# Help any of these worth anything new to bottles



## 10Subaruwrx (Jun 17, 2021)

New to bottles abour 3 months in I really enjoy it please help me with of any of these are worth anything descent thank you


----------



## 10Subaruwrx (Jun 17, 2021)

Few more have couple more to post can only upload 10 at a time


----------



## 10Subaruwrx (Jun 17, 2021)

10 more


----------



## 10Subaruwrx (Jun 17, 2021)

*last for now I have more but need to get pictures of them*


----------



## ROBBYBOBBY64 (Jun 17, 2021)

10Subaruwrx said:


> *last for now I have more but need to get pictures of them*


Welcome to antique bottles!!  That Great Seal is the best one you have. It is an extract bottle. Value max is $10. Acl's may hold some value if they are in good shape but not much. Most plain modern non embossed bottles are not worth anything. Not sure about that Hires bottle. This is a fun hobby and I am glad your here. Here is a link to some info on The Styron Beggs Co. He also sold whiskey and their sampler bottles are common.
ROBBYBOBBY64. 





						Styron, Beggs & Company - Licking County Library's Wiki!
					






					wiki.lickingcountylibrary.info
				












						Vtg The Styron Beggs Newark Ohio Great Seal Glass Whiskey Flask Bottle  | eBay
					

Find many great new & used options and get the best deals for Vtg The Styron Beggs Newark Ohio Great Seal Glass Whiskey Flask Bottle at the best online prices at eBay! Free shipping for many products!



					www.ebay.com


----------



## nhpharm (Jun 17, 2021)

The Styron Beggs bottle is actually a flavoring extract bottle.


----------



## 10Subaruwrx (Jun 17, 2021)

These are my 2 latest from yesterday


----------



## RCO (Jun 17, 2021)

you have a couple interesting soda's  , the upper 10 and royal crown acl bottles are neat ones . not sure about the value of either as I haven't seen the upper 10 before


----------



## 10Subaruwrx (Jun 17, 2021)

RCO said:


> you have a couple interesting soda's  , the upper 10 and royal crown acl bottles are neat ones . not sure about the value of either as I haven't seen the upper 10 before


Those were what got me into collecting they were my gramdads he had them in his garage and I found them when he passed away cleaning out the garage he collected anything and everyhting so I got into the bottle hunting and collecting just recently when I re found them in a shoe box in my shed


----------



## ROBBYBOBBY64 (Jun 17, 2021)

nhpharm said:


> The Styron Beggs bottle is actually a flavoring extract bottle.
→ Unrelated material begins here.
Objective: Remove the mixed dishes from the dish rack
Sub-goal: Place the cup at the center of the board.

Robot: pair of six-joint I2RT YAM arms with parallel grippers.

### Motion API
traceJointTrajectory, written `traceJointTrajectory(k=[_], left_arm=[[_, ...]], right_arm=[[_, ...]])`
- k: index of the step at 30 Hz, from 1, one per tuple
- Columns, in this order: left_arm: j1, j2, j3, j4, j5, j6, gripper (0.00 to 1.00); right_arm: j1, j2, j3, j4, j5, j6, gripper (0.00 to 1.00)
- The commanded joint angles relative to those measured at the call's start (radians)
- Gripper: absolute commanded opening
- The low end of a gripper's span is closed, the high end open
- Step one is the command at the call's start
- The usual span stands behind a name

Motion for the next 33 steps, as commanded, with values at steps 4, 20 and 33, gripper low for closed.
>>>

I know that, this system and the spell check are my biggest enemy. I corrected that error before posting the reply but some how it changed it back to the original error. I can't win. I think what happened was after I corrected my error, I went off site to get a couple of links to add to my reply. When I went back into this site it had changed back for some reason. It has done this to me before. I should proof read. Oh well, good eye buddy. Thanks for keeping me honest. 
ROBBYBOBBY64.


----------



## Timelypicken (Jun 17, 2021)

Upper 10 is worth about $15. The embossed milks may have a little value around most likely $15-$20


----------



## ROBBYBOBBY64 (Jun 17, 2021)

Timelypicken said:


> Upper 10 is worth about $15. The embossed milks may have a little value around most likely $15-$20


Upper10 is in the best shape out of all the Acl's.
ROBBYBOBBY64.


----------



## ROBBYBOBBY64 (Jun 17, 2021)

10Subaruwrx said:


> These are my 2 latest from yesterday


That bottom picture is the sample whiskey bottle Styron Beggs Co. You got this and the flavoring extract bottle. Great stuff.
ROBBYBOBBY64.


----------



## Timelypicken (Jun 17, 2021)

ROBBYBOBBY64 said:


> Upper10 is in the best shape out of all the Acl's.
> ROBBYBOBBY64.


Yes and for ACL collectors condition is everything. The rest hold little to no value as sadly the condition is rough and they are common


----------



## ROBBYBOBBY64 (Jun 18, 2021)

Timelypicken said:


> Yes and for ACL collectors condition is everything. The rest hold little to no value as sadly the condition is rough and they are common


That's pretty much how I started out. I used to bring home such garbage. If it was full, in to the box with the other crap (Acl's so bad you can't read the embossing when wet and then only at certain angles). I figure I was a better trash remover than bottle collector. Eventually I got to know what makes a bottle valuable. Funny because before I found out I was happy not knowing. My taste has changed, is it because i discovered what others like? You know I used to be such a rebel, lol!
ROBBYBOBBY64.


----------



## Timelypicken (Jun 18, 2021)

S


ROBBYBOBBY64 said:


> That's pretty much how I started out. I used to bring home such garbage. If it was full, in to the box with the other crap (Acl's so bad you can't read the embossing when wet and then only at certain angles). I figure I was a better trash remover than bottle collector. Eventually I got to know what makes a bottle valuable. Funny because before I found out I was happy not knowing. My taste has changed, is it because i discovered what others like? You know I used to be such a rebel, lol!
> ROBBYBOBBY64.


Still acl bottles can go for good money in rough shape. Saw a acl bottle with a ship on it go for $250 and it was mostly gone, but it was the first known example


----------



## ROBBYBOBBY64 (Jun 18, 2021)

Timelypicken said:


> S
> 
> Still acl bottles can go for good money in rough shape. Saw a acl bottle with a ship on it go for $250 and it was mostly gone, but it was the first known example


Do you remember the name?
ROBBYBOBBY64.


----------



## Timelypicken (Jun 18, 2021)

ROBBYBOBBY64 said:


> Do you remember the name?
> ROBBYBOBBY64.


No. Sadly. Pretty sure it was from NH


----------



## nhpharm (Jun 18, 2021)

Was it a Bang?


----------



## Timelypicken (Jun 18, 2021)

nhpharm said:


> Was it a Bang?


 No. It had beverages at the end of the name


----------